船山 馨 ふなやま・かおる(1914—1981)


 

本名=船山 馨(ふなやま・かおる)
大正3年3月31日—昭和56年8月5日 
享年67歳(寂照院天真談応居士)❖大祥忌 
東京都中野区上高田1丁目2–12 龍興禅寺(臨済宗)


小説家。北海道生。明治大学予科中退。中退後、新聞記者となり、椎名麟三らの『創作』同人に加わる。「第一次戦後派」の一人と目された。一時、ヒロポン中毒で低迷していたが、昭和42年『石狩平野』で復活。『茜いろの坂』で吉川英治賞を受賞。ほかに『北国物語』『お登勢』『蘆火野』などがある。






  

 それは修介であった。節子には顔を見るまでもなかった。
 ステッキを肩にかけ、折った両膝を抱えるようにして、坂を見下ろして道端に蹲っている彼の、まるめた背中の影が、茜いろの道をながながと延びて来ていた。
 「あそこ…」
 とだけ、呟くように守口に言って、彼女は通りを横切って、静かに修介に近寄っていった。
 茜いろに染められた遠い坂の果てに、なにかが小さくきらめいていた。メール・デユ・グラス氷河の舌端の氷壁に、夕日が投影して輝いているらしかった。
 しかし、修介はそれを見ているのでもないらしかった。というより、彼の視線は坂の果てに落ちてはいたが、いまはなにを見ているのでもなかった。
 彼はなにか口のなかで呟いていた。

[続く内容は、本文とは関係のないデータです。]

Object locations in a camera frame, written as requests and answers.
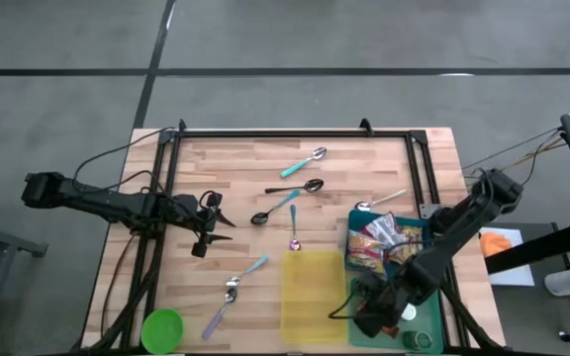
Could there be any yellow floor cable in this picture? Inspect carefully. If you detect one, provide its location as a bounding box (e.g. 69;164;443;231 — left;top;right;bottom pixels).
500;140;566;174

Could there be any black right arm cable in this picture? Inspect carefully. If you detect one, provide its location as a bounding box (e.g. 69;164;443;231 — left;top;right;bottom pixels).
465;167;497;209

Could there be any small silver spoon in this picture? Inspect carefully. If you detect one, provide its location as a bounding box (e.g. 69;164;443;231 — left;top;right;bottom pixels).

その呟きは切れぎれではあったが、かすかな節がついていた。
 節子は彼のそばへ寄ると、黙って彼とならんで蹲った。背中の長い影がふた筋になった。
 「夕焼け 小焼けの
 赤とんぼ
 負われて 見たのは
 いつの日か……」
 修介は節子に気づいた様子もなかった。
 彼の呟きは、童謡の「赤とんぼ」を口ずさんでいるのだった。
 それは、彼の意識には映っていないのかもしれなかったし、あるいは、意識そのものが、幼い日をさまよっているようでもあった。
                                                
(茜いろの坂)

                           


 

 主治医から余命半年の宣告を受け、遺書のつもりで書いた『茜いろの坂』。吉川英治文学賞の知らせが届いたのは昭和56年3月16日。船山馨は絶対安静の病床にあった。
 昭和23年6月に太宰治が入水自殺。朝日新聞に連載中の『グッド・バイ』は未完、船山馨の連載予定が繰り上がってしまった。過度な緊張と責任から、夫婦ともども重度のヒロポン中毒となり、長い低迷期間を経るが、40年からの連載『石狩平野』の成功によってようやく脱出する。
 それ以来、強靱な生命力、創作意欲によって数々の人間愛を描いてきた彼の原稿用紙にピリオドが打たれる時がきた。心不全のため8月5日午前7時10分永眠。驚くことにその日の通夜、春子夫人までも狭心症の発作で後を追ってしまった。



 

 夕暮れに近い本堂裏の墓地。季節はずれの蝶なども舞い、少しばかりの温かみと和らぎが漂っている。郷里の旧制中学時代からの友人である彫刻家佐藤忠良による墓碑である。
 「船山」とのみ彫られた黒いオブジェが、赤南天の群なりに安堵している様は『茜いろの坂』終章を思い起こさせる。〈人生の夕焼けの中で死にたい〉と主人公の口に借りた思いは遂げられたのだろうか。『お登勢』や『石狩平野』は、映画『北の零年』の下敷きになったと聞くが、北を向いたこの碑の望む先にも今日の陽は大地を染めて、静かに落ちていくのだろう。
 ——〈人はこの世の孤客なれば ひとり何処よりか来たりて 束の間の旅に哀歓し ひとり何処へか去るのみ〉。